YOUR GOAL: Go over the lines below, and when one contains the word "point", copy it.

AVAILABLE DATA:
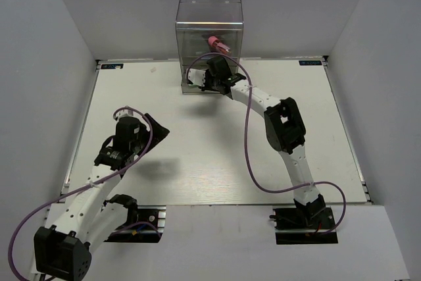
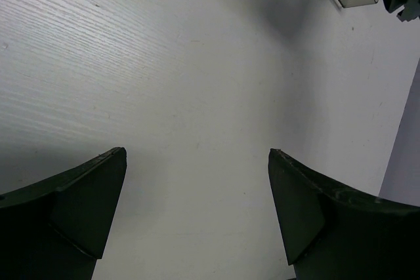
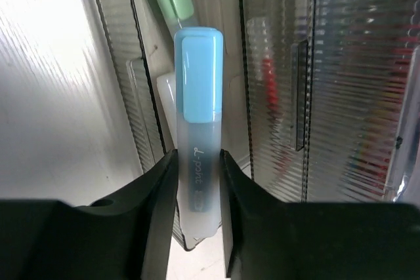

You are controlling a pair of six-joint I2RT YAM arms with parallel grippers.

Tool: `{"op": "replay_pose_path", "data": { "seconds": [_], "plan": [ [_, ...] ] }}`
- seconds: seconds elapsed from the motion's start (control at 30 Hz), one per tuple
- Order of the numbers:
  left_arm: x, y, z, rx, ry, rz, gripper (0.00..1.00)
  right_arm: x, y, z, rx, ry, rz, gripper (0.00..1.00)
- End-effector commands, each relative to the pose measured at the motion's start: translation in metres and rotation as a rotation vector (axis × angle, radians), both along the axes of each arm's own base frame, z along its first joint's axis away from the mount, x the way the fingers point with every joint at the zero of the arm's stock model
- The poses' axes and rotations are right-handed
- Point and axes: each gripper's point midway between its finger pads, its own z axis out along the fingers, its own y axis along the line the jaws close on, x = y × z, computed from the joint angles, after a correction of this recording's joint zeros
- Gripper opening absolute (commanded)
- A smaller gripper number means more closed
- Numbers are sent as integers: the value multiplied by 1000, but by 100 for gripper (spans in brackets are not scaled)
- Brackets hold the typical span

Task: Sort the stationery into containers
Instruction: Place the stationery into the container

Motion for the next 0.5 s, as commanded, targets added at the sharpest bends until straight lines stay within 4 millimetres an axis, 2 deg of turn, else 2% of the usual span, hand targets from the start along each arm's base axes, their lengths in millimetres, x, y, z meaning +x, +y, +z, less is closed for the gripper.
{"op": "replay_pose_path", "data": {
  "seconds": [0.0,0.07,0.1,0.17,0.2,0.23,0.27,0.3,0.33,0.37,0.4,0.43,0.47],
  "plan": [
    [5,-10,6,-48,-36,-26,99,16,-7,26,15,-69,-25,34],
    [9,-18,1,-94,-38,-40,99,13,-10,18,11,-54,-28,45],
    [11,-22,3,-118,-55,-49,99,12,-12,19,17,-51,-30,48],
    [13,-33,-1,-185,-48,-62,99,10,-15,24,34,-50,-37,51],
    [22,-38,3,-215,-80,-70,99,8,-16,24,37,-44,-39,53],
    [25,-44,7,-243,-90,-86,99,7,-18,35,62,-49,-46,53],
    [29,-47,8,-266,-92,-84,99,3,-20,27,56,-29,-42,54],
    [37,-51,6,-274,-100,-94,99,2,-21,27,62,-25,-45,54],
    [41,-53,3,-281,-99,-90,99,-1,-21,38,98,-22,-50,54],
    [49,-55,7,-285,-114,-92,99,-5,-22,38,105,-8,-54,54],
    [58,-59,15,-307,-150,-101,99,-9,-23,40,130,19,-67,48],
    [69,-63,9,-314,-130,-92,97,-19,-19,51,173,55,-32,42],
    [77,-66,9,-331,-129,-82,95,-27,-24,50,202,114,-50,28]
  ]
}}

RESPONSE TO THIS TASK:
- End-effector commands, each relative to the pose measured at the motion's start: translation in metres and rotation as a rotation vector (axis × angle, radians), both along the axes of each arm's own base frame, z along its first joint's axis away from the mount, x the way the fingers point with every joint at the zero of the arm's stock model
- Point and axes: each gripper's point midway between its finger pads, its own z axis out along the fingers, its own y axis along the line the jaws close on, x = y × z, computed from the joint angles, after a correction of this recording's joint zeros

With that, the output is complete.